Reports over the weekend indicate that escalation could take place in Western Africa between the group of countries known as the Economic Community of West African States (ECOWAS) and Niger. Niger recently had a military coup, one of several countries to have had a coup in that region in recent years. Niger is very important because it has been a frontline against extremism and destabilization in the Sahel.
The US has supported Niger and has located a drone base there. The United State’s support has gone back many years and in 2017 several US military personnel were killed supporting Niger’s military.
The Associated Press noted on Saturday that the US was considering evacuating the drone base in Niger and other US backed facilities. However, the wider picture has to do with how ECOWAS has not been able to come to an agreement with the coup leaders in Niver. They also want the former president of Niger, President Mohamed Bazoum, who was overthrown, to be released.
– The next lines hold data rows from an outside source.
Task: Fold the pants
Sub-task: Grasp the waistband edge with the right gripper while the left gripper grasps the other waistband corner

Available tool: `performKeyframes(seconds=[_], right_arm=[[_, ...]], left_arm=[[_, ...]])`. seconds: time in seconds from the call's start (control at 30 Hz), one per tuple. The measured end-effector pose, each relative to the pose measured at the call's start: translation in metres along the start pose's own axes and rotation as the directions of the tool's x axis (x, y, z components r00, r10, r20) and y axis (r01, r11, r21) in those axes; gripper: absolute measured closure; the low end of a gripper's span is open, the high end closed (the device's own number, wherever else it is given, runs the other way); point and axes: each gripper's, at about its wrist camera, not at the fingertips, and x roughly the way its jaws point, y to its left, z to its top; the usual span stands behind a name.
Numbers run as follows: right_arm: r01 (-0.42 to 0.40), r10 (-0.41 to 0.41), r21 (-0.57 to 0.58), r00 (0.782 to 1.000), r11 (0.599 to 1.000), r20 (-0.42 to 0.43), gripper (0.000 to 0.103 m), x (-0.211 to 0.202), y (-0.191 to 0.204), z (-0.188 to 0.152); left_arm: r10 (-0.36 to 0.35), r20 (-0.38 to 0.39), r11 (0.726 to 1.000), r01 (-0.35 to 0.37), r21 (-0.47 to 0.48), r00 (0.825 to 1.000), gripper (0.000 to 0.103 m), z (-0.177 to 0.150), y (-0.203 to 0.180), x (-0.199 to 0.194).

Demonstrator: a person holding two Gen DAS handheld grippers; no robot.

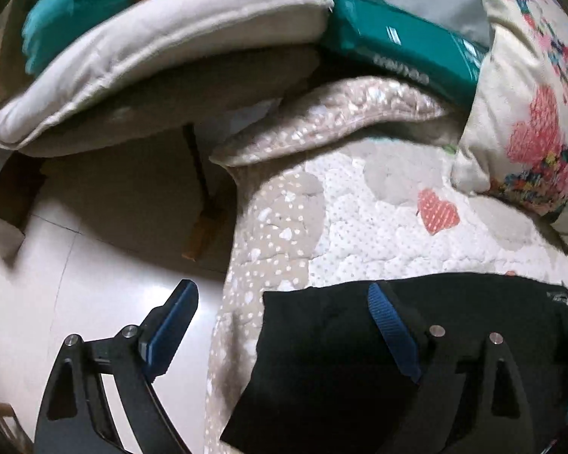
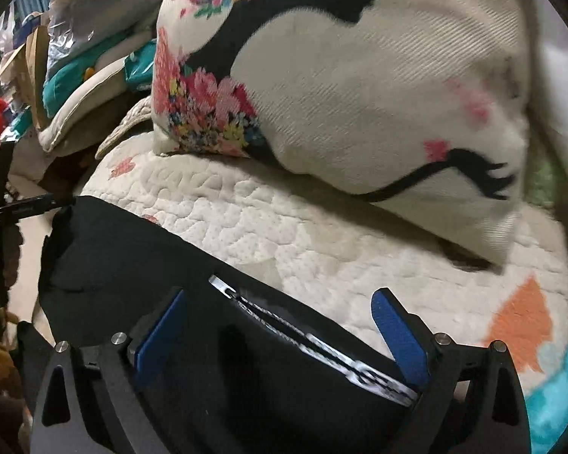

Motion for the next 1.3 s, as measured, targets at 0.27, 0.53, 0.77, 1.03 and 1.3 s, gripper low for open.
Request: performKeyframes(seconds=[0.27,0.53,0.77,1.03,1.3], right_arm=[[-0.003,0.002,-0.033,0.999,0.999,-0.046,0.003,0.033,0.004,-0.005],[-0.027,0.025,-0.050,0.999,0.998,-0.025,0.061,0.027,0.018,-0.007],[-0.031,0.031,-0.004,0.999,1.000,-0.019,0.091,0.009,0.013,-0.008],[0.040,-0.040,-0.075,0.999,0.996,0.000,0.021,-0.002,0.018,-0.005],[0.007,-0.017,-0.116,0.996,0.993,-0.082,0.037,0.035,0.012,-0.002]], left_arm=[[-0.069,-0.011,0.997,0.070,0.032,0.998,0.021,-0.005,-0.013,0.010],[-0.111,-0.004,0.988,0.110,0.111,0.994,0.089,-0.010,-0.038,-0.010],[-0.093,0.052,0.989,0.087,0.117,0.994,0.089,-0.013,-0.044,-0.039],[-0.085,0.094,0.990,0.074,0.119,0.992,0.089,-0.010,-0.040,-0.063],[-0.024,0.051,0.992,0.017,0.123,0.998,0.089,-0.014,-0.042,-0.024]])
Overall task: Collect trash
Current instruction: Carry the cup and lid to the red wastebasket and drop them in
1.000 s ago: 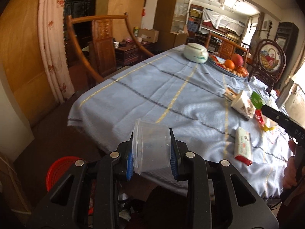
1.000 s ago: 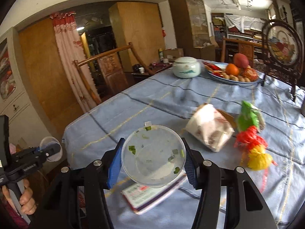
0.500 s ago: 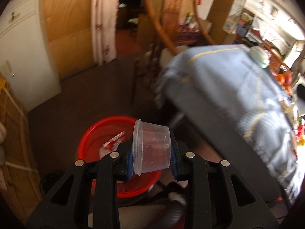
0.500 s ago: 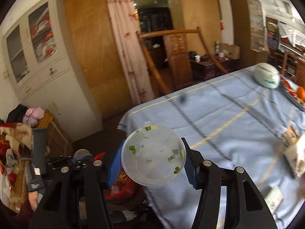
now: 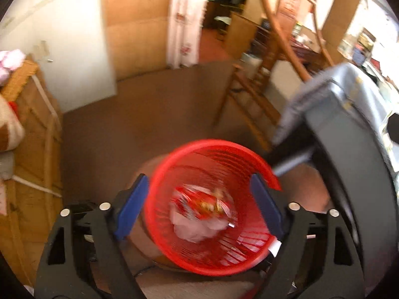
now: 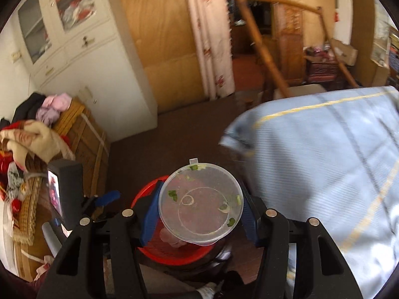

“We are ready to go any time the order is given,” ECOWAS Commissioner for Political Affairs, Peace and Security Abdel-Fatau Musah said during the closing ceremony of a two-day meeting of West African army chiefs in Ghana’s capital, Accra, Al-Jazeera noted. The report speaks of a “D-Day” as if an invasion could take place.
The ECOWAS member states and potential conflicts
There are 15 ECOWAS member states. However, some of them would likely side with Niger. For instance, Mali appears to support Niger. There are wider issues at work here. Mali has ties with Russia and Iran. This means that the ECOWAS intervention would be seen as western backed, in fact it could be accused of somehow being linked to the former colonial powers like France. Would Burkina Faso, Mali and others back Niger against an intervention? This is clearly the picture that is emerging.
If a number of countries in West Africa go to war, this would be an unprecedented conflict in the region. It already comes amid alarming upticks in instability across the Sahel, from Sudan to Senegal.
In the end, any confrontation would put a spotlight on whether some of the militaries in the region have benefited from Western or US backing in recent years. It could lead to a domino affect where these countries seek to roll back other authoritarians. However, on the other hand, it could lead to more civil conflicts across West Africa and the Sahel.
It could be that ECOWAS is emboldened by the crisis in Ukraine and the Pacific. For much of the post-independence era, most African states eschewed intervention in each other’s affairs. This had to do with many factors, but one of which was a sense that these countries had already suffered intervention at the hand of colonial powers. During the Cold War there were conflicts, such as in Angola, or the Congo, and in Biafra in Nigeria. However, there were few wars between states; the Tanzania-Uganda war, during Idi Amin’s brutal reign, was an exception. Other conflicts included the fight for South Sudan independence and the Eritrea-Ethiopia war, as well as the Rwandan genocide and its aftermath in eastern Congo.
Recent decades have seen a rise in extremist groups across the Sahel; like the rise of Boko Haram in Nigeria. These groups destabilized this whole area.
When long-time authoritarians such as Qadafi or Bashir in Sudan were toppled, more destabilization emerged. Now this new round suggests that state-vs-state conflicts may emerge, as these countries feel emboldened by the changing world order.
This directly impacts the Middle East because of the role the Arab League has in Sudan and also the role that the Sahel has in emerging threats that can influence the Gulf and empower Iran or Russia.